Mr. Shanker's guest columnist this week is Msgr. George G. Higgins, Director of the Division of Urban Life of the US Catholic Conference.
Henry Higgins' famous question, "Why can't a woman be like a man?" was thought (even by some women) to be rather funny when it was first put to music in "May Fair Lady." Since the advent of Women's Lib, however, a mere man would have to be rather foolhardy to ask the same question in mixed company. He would be held up to a wrathful scorn (even by his male peers) as an insensitive male chauvinist, and, by today's standards, of course, that's almost as bad as being called a fascist pig. In other words, male bigotry, once so respectable, is now verboten in polite society.
There is another, more elite form a bigotry, however, which is still very respectable and very "chic" in upper and upper-middle class society in this country. Michael Lerner, a young journalist turned political scientist, described it not so long ago as follows: "An extraordinary amount of bigotry on the part if elite, liberal students goes unexamined ... Directed at the lower middle class, it feeds on the unexamined biases of class perspective, the personality predilections of elite radicals and academic disciples that support their views ...
"In general," (Lerner continued) "the bigotry of a lower-middle class policeman toward a ghetto black, or a lower-middle class mayor toward a rioter, is not viewed in the same perspective as the bigotry of an upper-middle class peace matron toward a lower-middle class mayor, or an upper-class university student toward an Italian, a Pole or National Guardsman from Cicero, Illinois - that is, if the latter two cases are called bigotry at all. Yet the two bigotries are very similar.

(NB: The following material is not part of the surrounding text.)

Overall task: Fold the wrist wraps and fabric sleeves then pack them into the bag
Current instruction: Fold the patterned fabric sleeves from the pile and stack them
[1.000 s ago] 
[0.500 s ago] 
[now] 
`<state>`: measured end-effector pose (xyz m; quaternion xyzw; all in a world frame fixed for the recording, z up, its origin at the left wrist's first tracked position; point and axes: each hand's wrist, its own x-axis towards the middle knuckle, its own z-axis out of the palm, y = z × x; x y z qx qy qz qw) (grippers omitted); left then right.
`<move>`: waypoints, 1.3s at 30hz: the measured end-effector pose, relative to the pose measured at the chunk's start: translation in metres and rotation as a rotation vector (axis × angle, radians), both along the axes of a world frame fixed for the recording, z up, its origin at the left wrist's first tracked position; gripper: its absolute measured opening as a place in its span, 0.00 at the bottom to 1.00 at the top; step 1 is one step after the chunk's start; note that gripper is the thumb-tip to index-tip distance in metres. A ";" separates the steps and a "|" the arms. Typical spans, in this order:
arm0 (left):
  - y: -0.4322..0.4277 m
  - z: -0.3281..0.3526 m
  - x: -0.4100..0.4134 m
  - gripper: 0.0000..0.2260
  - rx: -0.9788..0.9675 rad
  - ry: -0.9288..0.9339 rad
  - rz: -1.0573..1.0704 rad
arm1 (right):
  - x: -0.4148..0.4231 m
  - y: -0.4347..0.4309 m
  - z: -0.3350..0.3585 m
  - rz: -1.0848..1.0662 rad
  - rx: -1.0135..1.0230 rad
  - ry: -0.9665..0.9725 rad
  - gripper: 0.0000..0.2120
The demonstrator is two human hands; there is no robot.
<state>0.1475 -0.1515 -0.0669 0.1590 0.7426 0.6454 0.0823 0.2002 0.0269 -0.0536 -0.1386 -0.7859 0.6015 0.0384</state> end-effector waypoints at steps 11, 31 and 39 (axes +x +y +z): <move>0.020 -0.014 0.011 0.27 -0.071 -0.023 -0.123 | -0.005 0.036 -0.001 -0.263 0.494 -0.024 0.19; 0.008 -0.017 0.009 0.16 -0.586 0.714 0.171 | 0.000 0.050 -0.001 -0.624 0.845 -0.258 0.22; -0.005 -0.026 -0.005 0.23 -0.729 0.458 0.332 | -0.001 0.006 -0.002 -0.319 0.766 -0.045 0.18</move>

Lerner says that the hidden liberal-radical bigotry toward the lower-middle class is "stinking and covered" and argues that its consequences are tragic. "Not until the upper-middle class learns to deal with its own hidden bigotry," he concludes, "will it be in a position to help destroy lower-middle class bigotry as well." ("Respectable Bigotry," The American Scholar, Autumn 1969).

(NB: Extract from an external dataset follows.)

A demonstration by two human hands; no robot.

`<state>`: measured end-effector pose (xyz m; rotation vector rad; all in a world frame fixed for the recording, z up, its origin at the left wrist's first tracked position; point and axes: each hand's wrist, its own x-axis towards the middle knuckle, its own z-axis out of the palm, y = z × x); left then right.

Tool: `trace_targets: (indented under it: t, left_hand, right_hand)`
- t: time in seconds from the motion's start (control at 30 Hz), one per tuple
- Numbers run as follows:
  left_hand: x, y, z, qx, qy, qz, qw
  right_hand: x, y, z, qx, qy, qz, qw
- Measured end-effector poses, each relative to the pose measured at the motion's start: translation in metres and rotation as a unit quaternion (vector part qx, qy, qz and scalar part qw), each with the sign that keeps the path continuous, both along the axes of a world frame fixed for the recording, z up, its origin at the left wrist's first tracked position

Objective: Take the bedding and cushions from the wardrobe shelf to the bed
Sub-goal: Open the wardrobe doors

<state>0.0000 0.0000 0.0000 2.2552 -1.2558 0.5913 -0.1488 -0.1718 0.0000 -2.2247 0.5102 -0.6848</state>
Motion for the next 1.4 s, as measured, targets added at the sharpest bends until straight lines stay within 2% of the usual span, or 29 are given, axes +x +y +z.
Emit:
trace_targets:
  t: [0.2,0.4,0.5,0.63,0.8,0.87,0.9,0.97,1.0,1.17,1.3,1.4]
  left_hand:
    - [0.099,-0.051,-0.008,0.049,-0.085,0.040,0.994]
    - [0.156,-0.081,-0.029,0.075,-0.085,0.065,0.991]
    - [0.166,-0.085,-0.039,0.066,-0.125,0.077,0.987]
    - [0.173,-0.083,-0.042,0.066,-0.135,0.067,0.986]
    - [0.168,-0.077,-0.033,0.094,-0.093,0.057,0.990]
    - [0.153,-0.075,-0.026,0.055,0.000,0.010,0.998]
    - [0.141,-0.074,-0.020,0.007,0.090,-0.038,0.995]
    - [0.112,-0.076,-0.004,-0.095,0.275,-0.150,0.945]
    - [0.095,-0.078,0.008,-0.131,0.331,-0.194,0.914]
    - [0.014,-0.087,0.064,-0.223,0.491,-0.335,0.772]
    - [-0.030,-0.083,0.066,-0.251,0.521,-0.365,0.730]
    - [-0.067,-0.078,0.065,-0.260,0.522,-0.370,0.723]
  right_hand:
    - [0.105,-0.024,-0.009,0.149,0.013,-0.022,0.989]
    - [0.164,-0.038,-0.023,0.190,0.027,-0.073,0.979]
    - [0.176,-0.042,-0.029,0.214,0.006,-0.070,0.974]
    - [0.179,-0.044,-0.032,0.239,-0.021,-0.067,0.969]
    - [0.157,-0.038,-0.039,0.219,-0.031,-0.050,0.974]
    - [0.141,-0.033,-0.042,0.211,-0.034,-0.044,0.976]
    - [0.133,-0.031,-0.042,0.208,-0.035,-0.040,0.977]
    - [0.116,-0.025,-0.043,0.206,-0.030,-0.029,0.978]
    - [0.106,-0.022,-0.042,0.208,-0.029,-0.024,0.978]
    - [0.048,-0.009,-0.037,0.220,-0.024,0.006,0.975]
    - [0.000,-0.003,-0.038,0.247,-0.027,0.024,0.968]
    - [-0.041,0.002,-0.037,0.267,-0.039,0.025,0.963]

During the two years which have elapsed since Lerner wrote the searing indictment of upper class bigotry, the popular media and a number of independent scholars representing a variety of disciplines have, a long last, discovered Middle America and are trying, with mixed results, to find out what the millions of ordinary people who comprise this vast segment of American society are actually like, what they are thinking at the present time, and what it is that really makes them tick. Of the many articles and books which have been written about Middle American during this short period of time, the best, in my opinion, are those which bear the name of Robert Coles.
Antidote to Upper Class Prejudice
Coles is a practicing psychiatrist with a profoundly sensitive social conscience and a wide-ranging grasp of the social sciences. He has spent the better part of the last five years interviewing -- and thereby getting to know and respect and even to love - a generous sampling of middle and lower class Americans. His most recent book, "The Middle Americans," (the text of which is supplemented by a series of excellent photographs by Jon Erikson) is the perfect antidote to the upper class bigotry so severely criticized by Learner in the article referred to above.
Coles does not pretend to have written a scientific sociological study in the technical sense of the word. He and his collaborator, Erikson, look upon themselves "as observers, that alone." Their task has been to see and hear, insofar as they could, "how certain families live, families headed by men who are policemen, firemen, factory workers, bank tellers, or lower-level bank officers, school teachers, telephone repairmen, construction workers, clerics and typists and small farmers and small storekeepers and on and on."
What they have seen and heard has compelled them to realize that any attempt to stereotype Middle American into a single monolithic mold would be tragically wide of the mark.
The aim of their book, then, is to make the "human actuality" of Middle America come across to the reader? In this writer's judgement, they have succeeded in doing so to a remarkable degree. Coles and Erikson, in other words, are totally free of snobbery and self-righteousness. Their purpose "is not to criticize these people (Middle Americans), argue with them, praise them as America's answer to anything and everything, or use them as a means of advancing certain values or purposes we happen to have." They simply accept Middle Americans as fellow human beings with the same mixture of virtue and vice which characterizes every other segment of American society.
It is this quality of humanness - the quality of tolerance and sympathetic understanding - which makes their book required reading for the liberal critics of Middle America. One has the impression, incidentally, that Coles and Erikson wrote their marvelous human book primarily for the instruction of the so-called liberals.
It is their hope that the liberals will not, "in their rush to understand yet another 'problem,' indulge themselves in endless hysterical and foreboding conclusions about the very same people whom, from the other direction, conservatives are likely to see excitedly and not always with reason as their new- found allies and saviors."
This is another way of saying that Middle America, with all its faults and imperfections, deserves better than to be flattered and wooed, on the one hand, by the George Wallaces of this world, and, on the other hand, to be made fun of pharisaical by self-righteous students and intellectuals, who are experts at detecting the moat of bigotry in the eye of the hardhat, for example, but have yet to recognize the beam in their own.